- **Task**: Whatever pictures appear, omit them, and repeat the data below exactly.

- **Data segment**:

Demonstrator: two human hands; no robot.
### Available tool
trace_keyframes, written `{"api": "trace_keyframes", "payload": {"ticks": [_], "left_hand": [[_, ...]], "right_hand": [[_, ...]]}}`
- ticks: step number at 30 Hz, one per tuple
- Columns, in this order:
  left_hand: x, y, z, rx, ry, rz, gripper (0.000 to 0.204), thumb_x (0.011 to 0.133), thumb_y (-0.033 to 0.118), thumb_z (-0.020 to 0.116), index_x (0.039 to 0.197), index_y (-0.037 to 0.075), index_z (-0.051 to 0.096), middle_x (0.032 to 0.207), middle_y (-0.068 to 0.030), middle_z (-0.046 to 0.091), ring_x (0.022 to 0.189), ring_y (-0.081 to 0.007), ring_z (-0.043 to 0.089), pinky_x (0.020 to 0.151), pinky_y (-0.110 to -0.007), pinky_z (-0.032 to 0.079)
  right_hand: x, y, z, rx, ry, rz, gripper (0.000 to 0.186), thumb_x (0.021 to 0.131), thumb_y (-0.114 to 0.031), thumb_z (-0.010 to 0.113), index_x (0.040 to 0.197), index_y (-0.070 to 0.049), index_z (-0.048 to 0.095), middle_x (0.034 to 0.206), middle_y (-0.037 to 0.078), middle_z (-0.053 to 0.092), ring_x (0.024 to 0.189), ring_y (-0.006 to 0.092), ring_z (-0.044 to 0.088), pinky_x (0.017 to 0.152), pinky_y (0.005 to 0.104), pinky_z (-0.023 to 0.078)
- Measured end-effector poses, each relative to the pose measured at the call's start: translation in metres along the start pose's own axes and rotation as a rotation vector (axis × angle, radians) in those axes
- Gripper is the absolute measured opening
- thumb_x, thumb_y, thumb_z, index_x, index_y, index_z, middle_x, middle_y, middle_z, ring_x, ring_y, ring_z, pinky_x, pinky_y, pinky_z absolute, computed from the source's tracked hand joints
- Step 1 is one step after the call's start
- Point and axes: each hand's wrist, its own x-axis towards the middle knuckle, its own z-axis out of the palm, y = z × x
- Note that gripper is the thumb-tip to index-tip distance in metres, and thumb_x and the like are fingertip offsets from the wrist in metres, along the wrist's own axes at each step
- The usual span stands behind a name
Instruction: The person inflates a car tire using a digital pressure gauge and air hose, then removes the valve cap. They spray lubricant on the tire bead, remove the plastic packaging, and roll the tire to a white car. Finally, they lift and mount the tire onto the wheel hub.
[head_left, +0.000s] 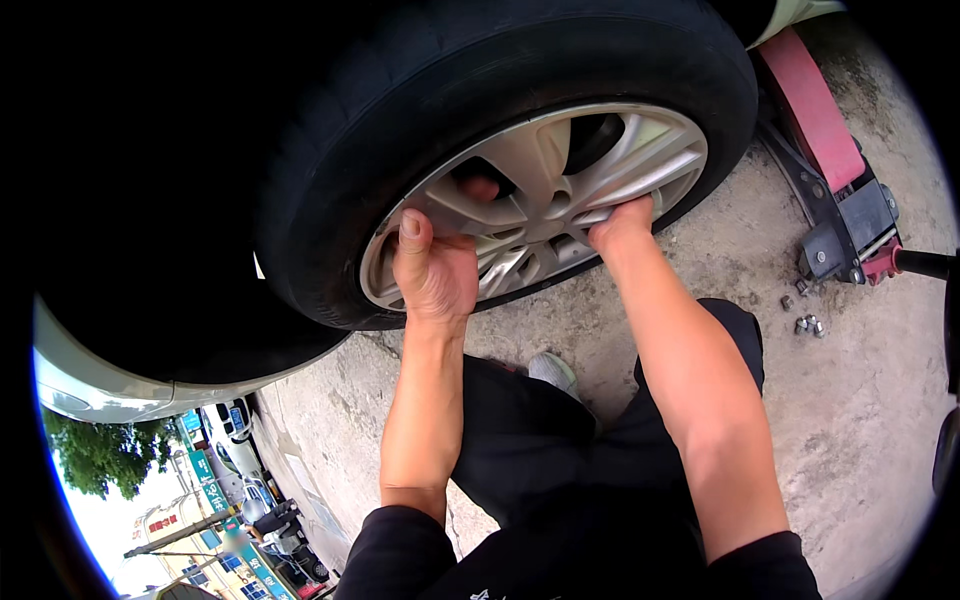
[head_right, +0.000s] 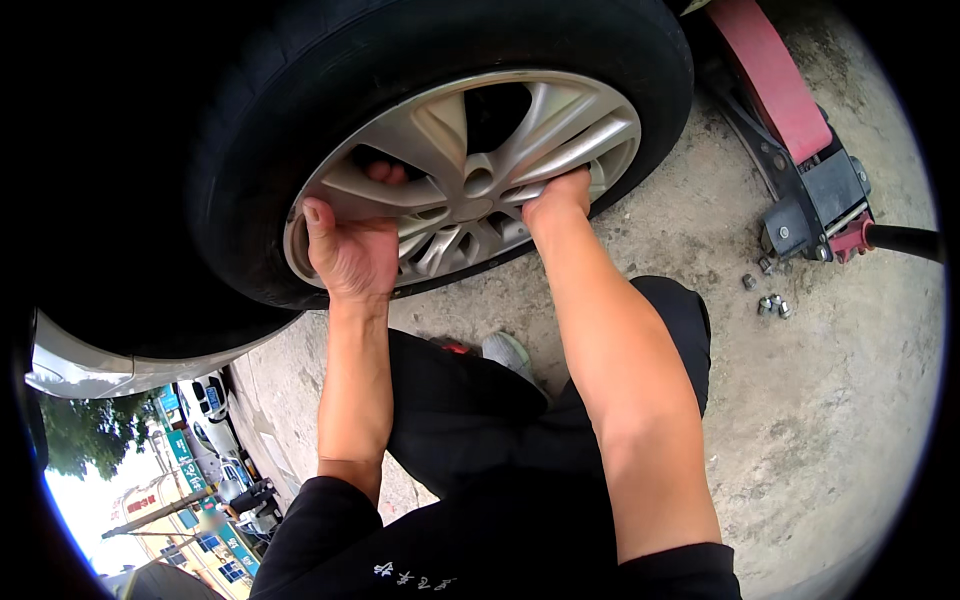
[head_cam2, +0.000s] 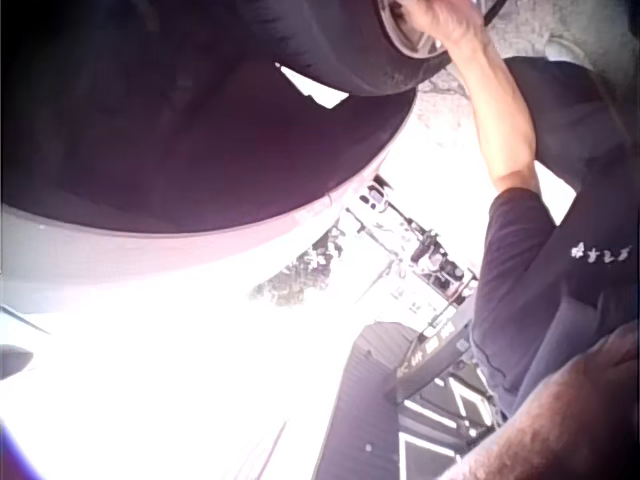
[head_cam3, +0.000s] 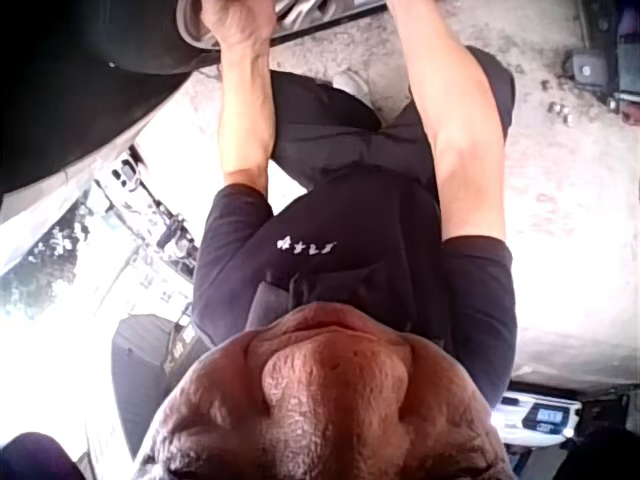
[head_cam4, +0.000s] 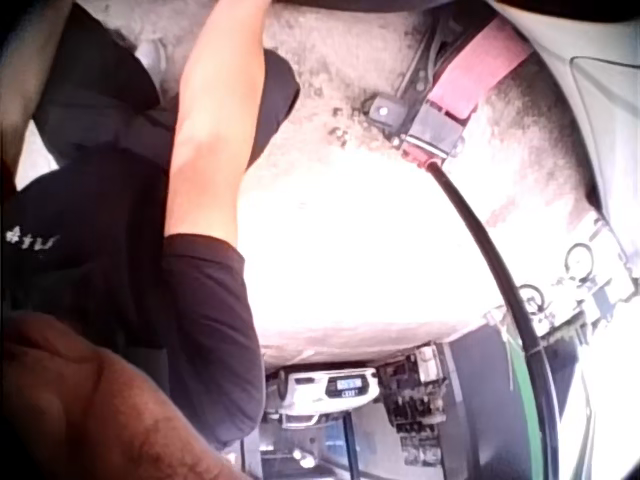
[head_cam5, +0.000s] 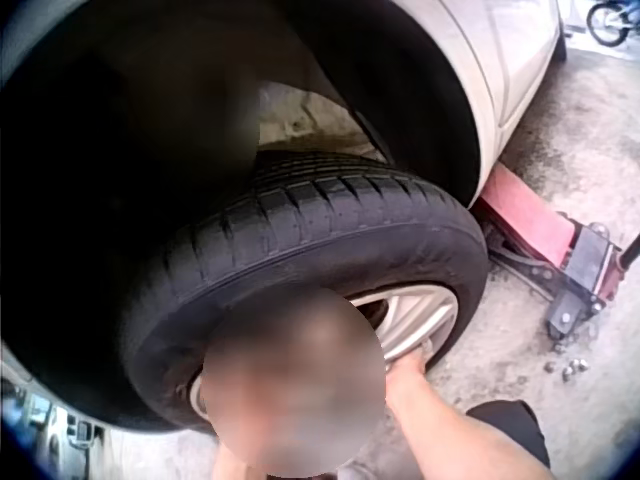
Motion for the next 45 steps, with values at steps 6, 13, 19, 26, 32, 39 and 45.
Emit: {"api": "trace_keyframes", "payload": {"ticks": [6, 13, 19, 26, 32, 39, 45], "left_hand": [[-0.006, 0.000, 0.004, 0.023, -0.055, -0.038, 0.082, 0.082, 0.061, 0.081, 0.139, 0.007, 0.059, 0.121, -0.0140, 0.071, 0.117, -0.0317, 0.064, 0.116, -0.052, 0.041], [0.006, 0.004, 0.016, 0.079, -0.017, -0.102, 0.075, 0.083, 0.066, 0.078, 0.130, 0.009, 0.063, 0.113, -0.0050, 0.066, 0.107, -0.0237, 0.059, 0.110, -0.044, 0.042], [0.019, 0.004, 0.046, 0.106, -0.011, -0.079, 0.068, 0.089, 0.064, 0.073, 0.126, 0.007, 0.062, 0.108, -0.0064, 0.065, 0.099, -0.0233, 0.058, 0.101, -0.045, 0.046], [0.014, 0.005, 0.034, 0.062, 0.036, -0.051, 0.065, 0.089, 0.057, 0.078, 0.120, 0.002, 0.065, 0.109, -0.0131, 0.072, 0.103, -0.0286, 0.068, 0.108, -0.049, 0.049], [0.021, 0.006, 0.044, -0.009, 0.019, -0.067, 0.051, 0.091, 0.044, 0.080, 0.120, 0.003, 0.067, 0.107, -0.0120, 0.071, 0.099, -0.0246, 0.068, 0.100, -0.044, 0.053], [0.034, 0.014, 0.080, 0.218, 0.037, -0.211, 0.050, 0.097, 0.043, 0.075, 0.122, 0.001, 0.066, 0.107, -0.0124, 0.071, 0.097, -0.0214, 0.068, 0.097, -0.041, 0.055], [0.043, 0.010, 0.096, 0.299, -0.014, -0.269, 0.051, 0.088, 0.043, 0.085, 0.114, 0.001, 0.072, 0.103, -0.0096, 0.075, 0.095, -0.0200, 0.071, 0.092, -0.035, 0.054]], "right_hand": [[-0.002, -0.003, 0.000, 0.133, 0.120, 0.002, 0.041, 0.099, -0.032, 0.065, 0.127, -0.003, 0.067, 0.126, 0.010, 0.071, 0.112, 0.0295, 0.069, 0.096, 0.0466, 0.058], [-0.020, -0.013, 0.018, 0.079, 0.442, 0.023, 0.040, 0.090, -0.031, 0.070, 0.111, 0.004, 0.071, 0.116, 0.012, 0.074, 0.096, 0.0295, 0.073, 0.079, 0.0412, 0.061], [0.000, -0.021, 0.019, 0.101, 0.298, -0.010, 0.044, 0.092, -0.026, 0.067, 0.122, 0.007, 0.066, 0.121, 0.016, 0.071, 0.100, 0.0344, 0.073, 0.084, 0.0473, 0.062], [0.005, -0.014, 0.013, 0.088, 0.128, 0.019, 0.046, 0.097, -0.027, 0.063, 0.133, 0.002, 0.061, 0.130, 0.014, 0.067, 0.110, 0.0331, 0.070, 0.093, 0.0505, 0.060], [0.022, -0.010, 0.013, 0.066, 0.130, -0.034, 0.040, 0.097, -0.021, 0.063, 0.128, 0.004, 0.063, 0.129, 0.015, 0.068, 0.110, 0.0321, 0.070, 0.093, 0.0477, 0.059], [0.034, 0.007, -0.013, 0.185, 0.098, -0.061, 0.034, 0.099, -0.024, 0.061, 0.123, -0.001, 0.065, 0.130, 0.010, 0.067, 0.112, 0.0294, 0.067, 0.094, 0.0453, 0.056], [0.006, 0.016, 0.000, 0.123, 0.410, -0.001, 0.031, 0.095, -0.027, 0.067, 0.111, -0.001, 0.069, 0.121, 0.009, 0.069, 0.102, 0.0256, 0.066, 0.090, 0.0413, 0.056]]}}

- **Response to the exercise**:
Demonstrator: two human hands; no robot.
### Available tool
trace_keyframes, written `{"api": "trace_keyframes", "payload": {"ticks": [_], "left_hand": [[_, ...]], "right_hand": [[_, ...]]}}`
- ticks: step number at 30 Hz, one per tuple
- Columns, in this order:
  left_hand: x, y, z, rx, ry, rz, gripper (0.000 to 0.204), thumb_x (0.011 to 0.133), thumb_y (-0.033 to 0.118), thumb_z (-0.020 to 0.116), index_x (0.039 to 0.197), index_y (-0.037 to 0.075), index_z (-0.051 to 0.096), middle_x (0.032 to 0.207), middle_y (-0.068 to 0.030), middle_z (-0.046 to 0.091), ring_x (0.022 to 0.189), ring_y (-0.081 to 0.007), ring_z (-0.043 to 0.089), pinky_x (0.020 to 0.151), pinky_y (-0.110 to -0.007), pinky_z (-0.032 to 0.079)
  right_hand: x, y, z, rx, ry, rz, gripper (0.000 to 0.186), thumb_x (0.021 to 0.131), thumb_y (-0.114 to 0.031), thumb_z (-0.010 to 0.113), index_x (0.040 to 0.197), index_y (-0.070 to 0.049), index_z (-0.048 to 0.095), middle_x (0.034 to 0.206), middle_y (-0.037 to 0.078), middle_z (-0.053 to 0.092), ring_x (0.024 to 0.189), ring_y (-0.006 to 0.092), ring_z (-0.044 to 0.088), pinky_x (0.017 to 0.152), pinky_y (0.005 to 0.104), pinky_z (-0.023 to 0.078)
- Measured end-effector poses, each relative to the pose measured at the call's start: translation in metres along the start pose's own axes and rotation as a rotation vector (axis × angle, radians) in those axes
- Gripper is the absolute measured opening
- thumb_x, thumb_y, thumb_z, index_x, index_y, index_z, middle_x, middle_y, middle_z, ring_x, ring_y, ring_z, pinky_x, pinky_y, pinky_z absolute, computed from the source's tracked hand joints
- Step 1 is one step after the call's start
- Point and axes: each hand's wrist, its own x-axis towards the middle knuckle, its own z-axis out of the palm, y = z × x
- Note that gripper is the thumb-tip to index-tip distance in metres, and thumb_x and the like are fingertip offsets from the wrist in metres, along the wrist's own axes at each step
- The usual span stands behind a name
Instruction: The person inflates a car tire using a digital pressure gauge and air hose, then removes the valve cap. They spray lubricant on the tire bead, remove the plastic packaging, and roll the tire to a white car. Finally, they lift and mount the tire onto the wheel hub.
[head_left, +0.000s] 
[head_right, +0.000s] 
[head_cam2, +0.000s] 
[head_cam3, +0.000s] 
[head_cam4, +0.000s] 
[head_cam5, +0.000s] 
Motion for the next 45 steps, with values at steps 6, 13, 19, 26, 32, 39 and 45.
Emit: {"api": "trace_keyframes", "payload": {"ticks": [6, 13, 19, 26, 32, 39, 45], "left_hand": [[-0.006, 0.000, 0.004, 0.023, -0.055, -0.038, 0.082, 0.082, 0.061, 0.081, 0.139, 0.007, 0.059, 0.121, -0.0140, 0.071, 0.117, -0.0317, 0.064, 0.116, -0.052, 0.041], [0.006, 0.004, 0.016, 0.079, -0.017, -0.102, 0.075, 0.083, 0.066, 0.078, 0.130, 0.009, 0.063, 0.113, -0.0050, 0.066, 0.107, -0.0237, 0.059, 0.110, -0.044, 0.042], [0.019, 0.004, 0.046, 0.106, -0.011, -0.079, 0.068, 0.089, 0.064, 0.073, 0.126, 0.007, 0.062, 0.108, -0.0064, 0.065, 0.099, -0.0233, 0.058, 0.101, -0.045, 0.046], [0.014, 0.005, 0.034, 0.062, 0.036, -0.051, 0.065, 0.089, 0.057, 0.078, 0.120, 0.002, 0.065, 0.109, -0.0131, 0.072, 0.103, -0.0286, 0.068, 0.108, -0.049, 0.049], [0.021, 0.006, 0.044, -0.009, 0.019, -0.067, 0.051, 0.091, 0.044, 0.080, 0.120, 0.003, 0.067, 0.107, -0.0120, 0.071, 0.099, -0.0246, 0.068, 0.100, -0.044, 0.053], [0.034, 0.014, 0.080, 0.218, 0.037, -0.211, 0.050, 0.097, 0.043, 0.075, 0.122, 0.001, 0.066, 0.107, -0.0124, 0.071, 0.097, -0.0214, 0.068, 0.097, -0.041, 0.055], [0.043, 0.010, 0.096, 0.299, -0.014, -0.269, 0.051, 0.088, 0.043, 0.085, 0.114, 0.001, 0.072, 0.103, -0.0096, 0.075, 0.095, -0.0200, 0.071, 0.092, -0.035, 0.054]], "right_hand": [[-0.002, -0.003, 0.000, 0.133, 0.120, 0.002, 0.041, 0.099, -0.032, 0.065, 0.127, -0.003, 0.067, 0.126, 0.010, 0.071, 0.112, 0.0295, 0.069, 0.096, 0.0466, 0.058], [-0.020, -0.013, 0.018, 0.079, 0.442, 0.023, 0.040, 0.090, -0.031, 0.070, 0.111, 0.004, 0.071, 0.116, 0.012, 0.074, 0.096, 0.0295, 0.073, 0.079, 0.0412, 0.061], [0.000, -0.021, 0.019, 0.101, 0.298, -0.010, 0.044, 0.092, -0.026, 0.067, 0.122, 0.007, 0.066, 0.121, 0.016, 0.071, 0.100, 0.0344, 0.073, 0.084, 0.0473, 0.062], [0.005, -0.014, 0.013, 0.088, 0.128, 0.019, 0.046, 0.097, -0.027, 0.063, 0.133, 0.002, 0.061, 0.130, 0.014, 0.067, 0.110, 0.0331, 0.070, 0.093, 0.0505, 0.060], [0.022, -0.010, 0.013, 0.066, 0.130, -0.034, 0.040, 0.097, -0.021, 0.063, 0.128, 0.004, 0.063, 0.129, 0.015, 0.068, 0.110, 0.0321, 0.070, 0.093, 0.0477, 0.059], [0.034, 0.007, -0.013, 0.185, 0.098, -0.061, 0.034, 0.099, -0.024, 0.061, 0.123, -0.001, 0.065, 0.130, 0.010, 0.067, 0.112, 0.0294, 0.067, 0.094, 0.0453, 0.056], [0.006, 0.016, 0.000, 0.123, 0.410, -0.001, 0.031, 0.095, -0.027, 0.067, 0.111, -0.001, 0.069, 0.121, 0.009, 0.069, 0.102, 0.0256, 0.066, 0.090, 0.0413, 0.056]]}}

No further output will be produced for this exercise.